(Collected data)
- - - - - - -
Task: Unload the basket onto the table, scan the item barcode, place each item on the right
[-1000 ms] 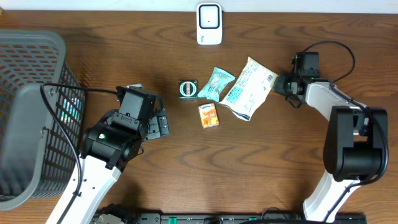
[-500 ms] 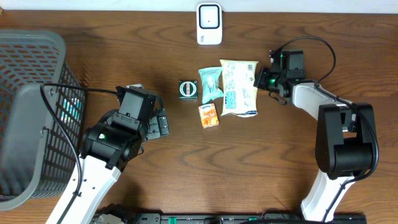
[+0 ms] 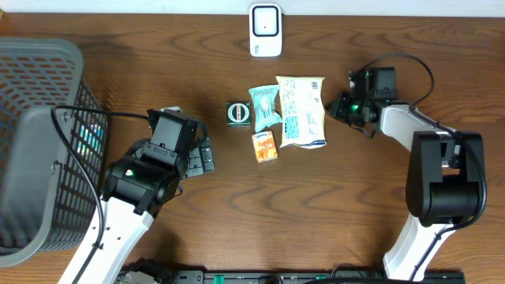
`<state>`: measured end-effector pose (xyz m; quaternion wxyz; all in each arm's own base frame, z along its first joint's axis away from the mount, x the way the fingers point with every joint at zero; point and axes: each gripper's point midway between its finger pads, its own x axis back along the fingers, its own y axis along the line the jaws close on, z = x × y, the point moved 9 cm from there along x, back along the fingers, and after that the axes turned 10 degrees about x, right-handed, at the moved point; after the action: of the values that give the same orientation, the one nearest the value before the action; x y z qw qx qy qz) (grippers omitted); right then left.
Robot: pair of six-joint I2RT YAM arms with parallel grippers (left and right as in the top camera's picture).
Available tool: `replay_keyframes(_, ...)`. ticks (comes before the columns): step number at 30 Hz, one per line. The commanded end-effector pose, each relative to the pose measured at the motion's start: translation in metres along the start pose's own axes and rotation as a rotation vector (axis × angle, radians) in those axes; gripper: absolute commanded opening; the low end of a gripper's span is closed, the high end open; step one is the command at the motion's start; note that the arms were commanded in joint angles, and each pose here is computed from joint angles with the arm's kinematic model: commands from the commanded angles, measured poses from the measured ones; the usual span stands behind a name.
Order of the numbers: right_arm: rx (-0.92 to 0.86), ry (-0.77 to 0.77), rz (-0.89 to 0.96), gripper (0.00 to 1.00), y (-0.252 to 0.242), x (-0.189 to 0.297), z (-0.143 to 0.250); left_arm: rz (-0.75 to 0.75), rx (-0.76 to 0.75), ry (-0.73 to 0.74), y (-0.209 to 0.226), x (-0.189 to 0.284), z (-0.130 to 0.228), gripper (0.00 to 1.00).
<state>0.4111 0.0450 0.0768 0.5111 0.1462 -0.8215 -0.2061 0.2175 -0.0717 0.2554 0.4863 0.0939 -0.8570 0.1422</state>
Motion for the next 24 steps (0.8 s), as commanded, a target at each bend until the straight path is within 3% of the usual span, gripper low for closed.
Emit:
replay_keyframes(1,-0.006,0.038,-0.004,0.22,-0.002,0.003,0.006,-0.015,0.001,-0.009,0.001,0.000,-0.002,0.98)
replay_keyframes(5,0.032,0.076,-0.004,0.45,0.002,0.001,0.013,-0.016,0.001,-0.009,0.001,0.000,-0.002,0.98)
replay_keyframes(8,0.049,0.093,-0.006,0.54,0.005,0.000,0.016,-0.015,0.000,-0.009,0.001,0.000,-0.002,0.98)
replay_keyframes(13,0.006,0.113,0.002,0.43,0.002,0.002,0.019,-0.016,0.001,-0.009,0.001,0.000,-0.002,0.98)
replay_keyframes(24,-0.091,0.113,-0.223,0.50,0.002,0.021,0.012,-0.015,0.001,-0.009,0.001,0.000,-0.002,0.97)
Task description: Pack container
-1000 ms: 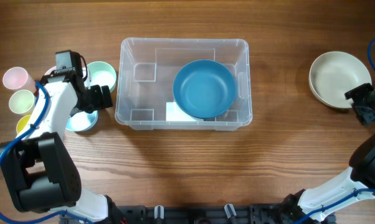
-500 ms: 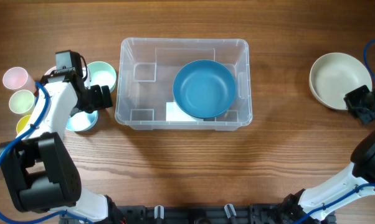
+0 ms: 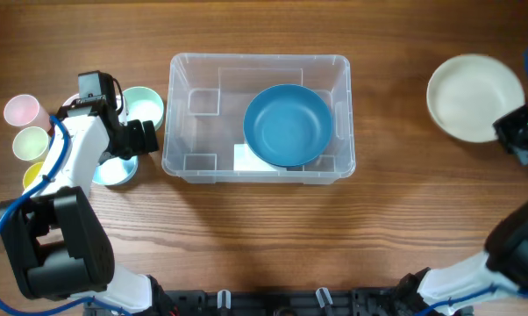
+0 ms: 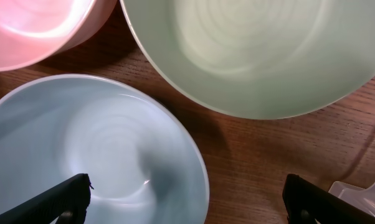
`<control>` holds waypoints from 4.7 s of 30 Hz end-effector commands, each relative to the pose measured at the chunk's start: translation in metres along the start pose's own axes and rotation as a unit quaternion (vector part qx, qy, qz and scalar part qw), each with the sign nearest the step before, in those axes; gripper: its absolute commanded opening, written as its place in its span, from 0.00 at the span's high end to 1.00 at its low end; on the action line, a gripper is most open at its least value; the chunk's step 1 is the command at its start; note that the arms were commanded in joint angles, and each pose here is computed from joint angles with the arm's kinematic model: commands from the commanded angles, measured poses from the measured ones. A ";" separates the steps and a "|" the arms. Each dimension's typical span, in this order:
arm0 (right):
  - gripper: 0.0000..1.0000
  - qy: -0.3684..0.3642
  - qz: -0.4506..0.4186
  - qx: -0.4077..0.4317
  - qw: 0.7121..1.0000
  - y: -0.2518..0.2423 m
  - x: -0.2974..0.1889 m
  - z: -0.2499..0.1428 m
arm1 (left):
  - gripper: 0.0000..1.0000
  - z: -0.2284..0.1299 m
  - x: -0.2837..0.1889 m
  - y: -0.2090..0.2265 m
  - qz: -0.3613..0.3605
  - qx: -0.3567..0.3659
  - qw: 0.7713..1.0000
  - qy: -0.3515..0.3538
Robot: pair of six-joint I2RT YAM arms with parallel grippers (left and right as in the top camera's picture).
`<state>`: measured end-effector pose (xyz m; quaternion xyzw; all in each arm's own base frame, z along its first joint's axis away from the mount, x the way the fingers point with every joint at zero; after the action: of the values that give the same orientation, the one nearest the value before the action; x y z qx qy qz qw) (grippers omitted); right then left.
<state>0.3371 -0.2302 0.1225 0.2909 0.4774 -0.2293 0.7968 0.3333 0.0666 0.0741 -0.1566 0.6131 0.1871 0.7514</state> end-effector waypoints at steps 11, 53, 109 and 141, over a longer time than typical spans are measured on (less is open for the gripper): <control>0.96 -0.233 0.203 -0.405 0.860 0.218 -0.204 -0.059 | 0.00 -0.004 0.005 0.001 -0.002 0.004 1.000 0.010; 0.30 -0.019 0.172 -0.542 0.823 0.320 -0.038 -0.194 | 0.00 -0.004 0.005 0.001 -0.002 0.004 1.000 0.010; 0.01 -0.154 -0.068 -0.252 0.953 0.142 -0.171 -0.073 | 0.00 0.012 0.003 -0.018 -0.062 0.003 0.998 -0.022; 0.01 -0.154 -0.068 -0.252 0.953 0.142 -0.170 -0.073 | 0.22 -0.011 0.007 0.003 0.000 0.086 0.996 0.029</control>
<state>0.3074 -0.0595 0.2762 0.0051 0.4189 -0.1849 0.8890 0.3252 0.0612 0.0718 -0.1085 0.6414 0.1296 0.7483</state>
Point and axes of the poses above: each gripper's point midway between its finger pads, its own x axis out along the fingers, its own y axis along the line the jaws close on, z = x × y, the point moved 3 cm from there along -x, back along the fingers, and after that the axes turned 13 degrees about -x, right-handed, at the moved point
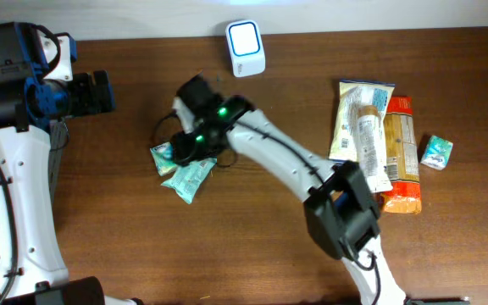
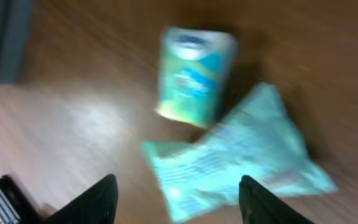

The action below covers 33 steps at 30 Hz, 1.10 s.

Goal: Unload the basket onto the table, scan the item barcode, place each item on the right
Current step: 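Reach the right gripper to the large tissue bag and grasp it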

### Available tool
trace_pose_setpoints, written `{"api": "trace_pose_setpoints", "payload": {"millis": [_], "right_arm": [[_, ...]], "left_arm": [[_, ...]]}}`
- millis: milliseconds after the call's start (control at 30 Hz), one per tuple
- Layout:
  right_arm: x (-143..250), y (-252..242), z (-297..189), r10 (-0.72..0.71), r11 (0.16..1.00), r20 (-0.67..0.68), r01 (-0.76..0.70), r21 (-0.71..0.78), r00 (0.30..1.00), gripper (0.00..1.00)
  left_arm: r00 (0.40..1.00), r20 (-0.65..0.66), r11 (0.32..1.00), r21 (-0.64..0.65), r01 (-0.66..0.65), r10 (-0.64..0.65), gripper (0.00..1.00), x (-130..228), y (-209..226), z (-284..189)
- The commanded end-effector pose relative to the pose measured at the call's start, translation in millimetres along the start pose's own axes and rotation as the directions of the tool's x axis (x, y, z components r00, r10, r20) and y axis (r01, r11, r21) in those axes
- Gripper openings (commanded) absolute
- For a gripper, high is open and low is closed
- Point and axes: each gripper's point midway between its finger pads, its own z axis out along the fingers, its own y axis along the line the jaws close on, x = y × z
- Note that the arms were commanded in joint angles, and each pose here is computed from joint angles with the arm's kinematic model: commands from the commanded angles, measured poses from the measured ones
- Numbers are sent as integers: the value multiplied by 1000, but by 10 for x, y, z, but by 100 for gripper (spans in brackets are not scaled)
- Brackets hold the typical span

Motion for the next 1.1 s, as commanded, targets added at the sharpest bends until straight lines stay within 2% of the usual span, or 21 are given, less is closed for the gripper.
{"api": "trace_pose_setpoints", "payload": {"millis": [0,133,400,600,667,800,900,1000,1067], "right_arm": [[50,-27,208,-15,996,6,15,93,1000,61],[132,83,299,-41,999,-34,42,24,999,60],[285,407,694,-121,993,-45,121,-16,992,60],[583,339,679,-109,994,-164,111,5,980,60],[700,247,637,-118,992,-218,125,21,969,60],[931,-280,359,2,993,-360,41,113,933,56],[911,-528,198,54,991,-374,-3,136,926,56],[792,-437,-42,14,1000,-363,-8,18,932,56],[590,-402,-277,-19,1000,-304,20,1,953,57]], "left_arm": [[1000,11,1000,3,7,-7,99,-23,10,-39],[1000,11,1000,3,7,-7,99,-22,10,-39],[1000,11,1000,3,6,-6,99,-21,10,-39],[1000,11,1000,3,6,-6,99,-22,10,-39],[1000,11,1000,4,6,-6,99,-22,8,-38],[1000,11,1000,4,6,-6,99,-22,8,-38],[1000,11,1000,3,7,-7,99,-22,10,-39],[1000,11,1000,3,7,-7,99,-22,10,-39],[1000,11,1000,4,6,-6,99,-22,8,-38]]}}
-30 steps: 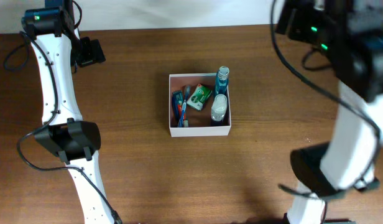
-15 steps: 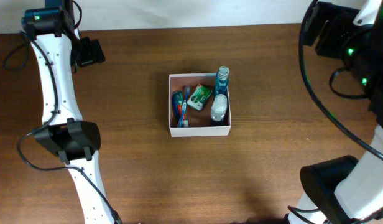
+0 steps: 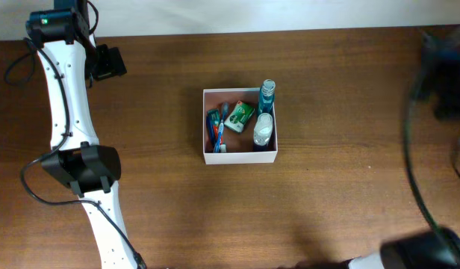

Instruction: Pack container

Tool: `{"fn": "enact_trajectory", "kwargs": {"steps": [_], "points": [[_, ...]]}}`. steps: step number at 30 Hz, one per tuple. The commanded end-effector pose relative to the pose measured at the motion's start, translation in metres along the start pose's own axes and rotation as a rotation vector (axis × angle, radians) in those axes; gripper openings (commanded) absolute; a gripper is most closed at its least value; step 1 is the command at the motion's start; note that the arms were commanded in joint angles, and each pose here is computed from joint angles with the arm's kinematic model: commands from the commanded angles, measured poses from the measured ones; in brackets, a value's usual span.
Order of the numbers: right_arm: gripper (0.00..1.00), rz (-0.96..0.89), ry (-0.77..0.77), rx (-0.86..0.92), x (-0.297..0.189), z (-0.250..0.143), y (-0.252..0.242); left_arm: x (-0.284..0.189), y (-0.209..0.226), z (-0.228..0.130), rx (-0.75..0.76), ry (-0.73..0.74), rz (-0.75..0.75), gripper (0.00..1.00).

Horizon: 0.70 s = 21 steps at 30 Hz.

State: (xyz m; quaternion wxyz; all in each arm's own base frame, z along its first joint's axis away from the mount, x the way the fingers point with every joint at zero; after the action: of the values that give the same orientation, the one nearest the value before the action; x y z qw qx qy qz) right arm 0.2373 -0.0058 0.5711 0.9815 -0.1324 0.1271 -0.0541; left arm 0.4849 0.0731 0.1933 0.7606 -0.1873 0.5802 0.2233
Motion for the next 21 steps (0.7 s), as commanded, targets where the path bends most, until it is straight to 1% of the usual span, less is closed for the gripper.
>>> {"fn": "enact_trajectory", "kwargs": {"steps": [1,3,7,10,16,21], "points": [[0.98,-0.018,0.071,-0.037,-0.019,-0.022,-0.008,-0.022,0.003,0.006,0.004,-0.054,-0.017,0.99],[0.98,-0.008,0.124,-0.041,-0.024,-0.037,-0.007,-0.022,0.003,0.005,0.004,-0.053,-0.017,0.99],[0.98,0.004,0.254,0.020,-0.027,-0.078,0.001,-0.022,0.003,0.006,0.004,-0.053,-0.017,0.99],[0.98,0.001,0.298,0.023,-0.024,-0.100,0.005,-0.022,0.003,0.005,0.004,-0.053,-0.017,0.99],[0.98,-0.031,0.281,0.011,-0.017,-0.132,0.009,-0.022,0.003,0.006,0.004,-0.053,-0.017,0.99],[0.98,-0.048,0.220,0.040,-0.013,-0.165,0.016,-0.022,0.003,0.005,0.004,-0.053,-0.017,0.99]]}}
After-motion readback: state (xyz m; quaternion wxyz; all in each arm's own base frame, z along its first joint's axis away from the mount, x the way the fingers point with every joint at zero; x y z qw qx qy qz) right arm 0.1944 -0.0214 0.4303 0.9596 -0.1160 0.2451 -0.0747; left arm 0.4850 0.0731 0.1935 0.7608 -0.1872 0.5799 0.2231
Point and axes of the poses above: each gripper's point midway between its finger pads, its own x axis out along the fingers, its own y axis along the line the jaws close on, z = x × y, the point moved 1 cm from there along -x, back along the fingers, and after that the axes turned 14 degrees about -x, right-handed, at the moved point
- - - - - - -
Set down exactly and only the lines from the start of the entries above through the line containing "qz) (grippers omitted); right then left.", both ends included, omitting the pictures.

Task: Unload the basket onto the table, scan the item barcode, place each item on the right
[-1000 ms] 
[-500 ms] 
[+0 ms] 
`<state>`: measured end-effector pose (xyz m; quaternion wxyz; all in each arm's own base frame, z along its first joint's axis away from the mount, x the way the fingers point with every joint at zero; point and axes: each gripper's point midway between its finger pads, its own x axis back along the fingers, its own y axis along the line the jaws close on, z = x × y, the point moved 9 cm from there along x, back along the fingers, and after that the axes turned 10 degrees about x, right-handed, at the moved point; after the action: of the values that give the same orientation, the one nearest the value before the action; x y z qw qx qy qz) (grippers omitted); right then left.

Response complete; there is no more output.